* **GOAL OF THE EXERCISE**: Set out exactly, and with nothing added, the line containing "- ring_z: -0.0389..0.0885" and every line after it through the final line of the data.
▼
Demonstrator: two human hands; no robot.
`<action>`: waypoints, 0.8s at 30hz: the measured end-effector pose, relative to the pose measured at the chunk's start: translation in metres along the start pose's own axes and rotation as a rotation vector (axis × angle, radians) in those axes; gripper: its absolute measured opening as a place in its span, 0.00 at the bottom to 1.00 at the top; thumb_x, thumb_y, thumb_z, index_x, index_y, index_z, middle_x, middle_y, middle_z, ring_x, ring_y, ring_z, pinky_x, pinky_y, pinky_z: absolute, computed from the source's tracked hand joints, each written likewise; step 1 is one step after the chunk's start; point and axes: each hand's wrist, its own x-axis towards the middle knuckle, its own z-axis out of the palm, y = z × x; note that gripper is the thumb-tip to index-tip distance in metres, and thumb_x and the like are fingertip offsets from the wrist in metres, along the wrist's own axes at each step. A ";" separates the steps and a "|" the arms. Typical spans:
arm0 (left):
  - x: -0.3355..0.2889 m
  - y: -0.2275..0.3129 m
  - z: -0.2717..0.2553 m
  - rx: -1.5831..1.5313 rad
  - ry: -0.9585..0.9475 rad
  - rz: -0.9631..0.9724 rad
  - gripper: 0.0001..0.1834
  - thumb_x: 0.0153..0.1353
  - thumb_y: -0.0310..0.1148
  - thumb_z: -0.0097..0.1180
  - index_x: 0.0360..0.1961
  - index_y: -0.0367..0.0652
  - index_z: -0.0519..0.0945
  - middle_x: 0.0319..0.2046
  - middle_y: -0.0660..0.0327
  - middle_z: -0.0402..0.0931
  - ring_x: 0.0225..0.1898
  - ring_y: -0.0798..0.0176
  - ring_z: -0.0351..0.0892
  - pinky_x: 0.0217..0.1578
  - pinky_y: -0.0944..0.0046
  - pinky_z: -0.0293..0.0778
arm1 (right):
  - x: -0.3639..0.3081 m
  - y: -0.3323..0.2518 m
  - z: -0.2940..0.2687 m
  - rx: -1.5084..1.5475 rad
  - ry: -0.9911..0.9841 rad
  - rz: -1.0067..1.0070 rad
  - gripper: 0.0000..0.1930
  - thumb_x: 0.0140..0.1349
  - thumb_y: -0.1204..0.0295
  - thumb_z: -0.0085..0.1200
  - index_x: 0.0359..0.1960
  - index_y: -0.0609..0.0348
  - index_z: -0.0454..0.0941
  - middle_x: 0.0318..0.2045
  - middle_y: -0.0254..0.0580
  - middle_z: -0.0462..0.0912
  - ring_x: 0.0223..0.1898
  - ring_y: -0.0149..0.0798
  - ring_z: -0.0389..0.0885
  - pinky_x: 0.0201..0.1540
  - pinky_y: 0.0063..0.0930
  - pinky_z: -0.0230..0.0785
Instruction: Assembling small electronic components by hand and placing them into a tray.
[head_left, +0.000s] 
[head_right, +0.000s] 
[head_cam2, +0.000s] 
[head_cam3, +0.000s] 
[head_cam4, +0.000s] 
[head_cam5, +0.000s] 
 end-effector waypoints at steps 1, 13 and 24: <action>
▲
* **TASK OUTPUT**:
  - ring_z: -0.0389..0.0885
  - pinky_x: 0.0201..0.1540
  - pinky_y: 0.0063..0.0930
  - pinky_z: -0.0230..0.0785
Instruction: Assembling small electronic components by hand and placing them into a tray.
[head_left, +0.000s] 
[head_right, +0.000s] 
[head_cam2, +0.000s] 
[head_cam3, +0.000s] 
[head_cam4, +0.000s] 
[head_cam5, +0.000s] 
 end-effector waypoints at steps 1, 13 and 24: <action>

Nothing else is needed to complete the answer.